PROBLEM DESCRIPTION
If a line in the listing carries the word "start", return a copy of that line.

SUPPLIED DATA
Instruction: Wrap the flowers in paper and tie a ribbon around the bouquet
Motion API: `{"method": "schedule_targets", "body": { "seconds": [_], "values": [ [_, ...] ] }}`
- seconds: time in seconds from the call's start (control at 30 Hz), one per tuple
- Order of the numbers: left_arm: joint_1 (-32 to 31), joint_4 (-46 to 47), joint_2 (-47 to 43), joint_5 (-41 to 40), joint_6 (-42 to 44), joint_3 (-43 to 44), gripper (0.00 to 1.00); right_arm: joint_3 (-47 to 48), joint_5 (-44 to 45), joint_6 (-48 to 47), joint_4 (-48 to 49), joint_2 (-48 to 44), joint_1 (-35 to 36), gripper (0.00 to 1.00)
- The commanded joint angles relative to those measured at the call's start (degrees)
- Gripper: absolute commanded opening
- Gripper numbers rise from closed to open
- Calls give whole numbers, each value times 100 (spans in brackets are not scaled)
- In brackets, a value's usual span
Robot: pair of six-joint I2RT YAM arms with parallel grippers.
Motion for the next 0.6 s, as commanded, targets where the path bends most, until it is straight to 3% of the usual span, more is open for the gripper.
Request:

EXERCISE RESPONSE
- seconds: time in seconds from the call's start (control at 30 Hz), one per tuple
- The commanded joint angles relative to those measured at the call's start (degrees)

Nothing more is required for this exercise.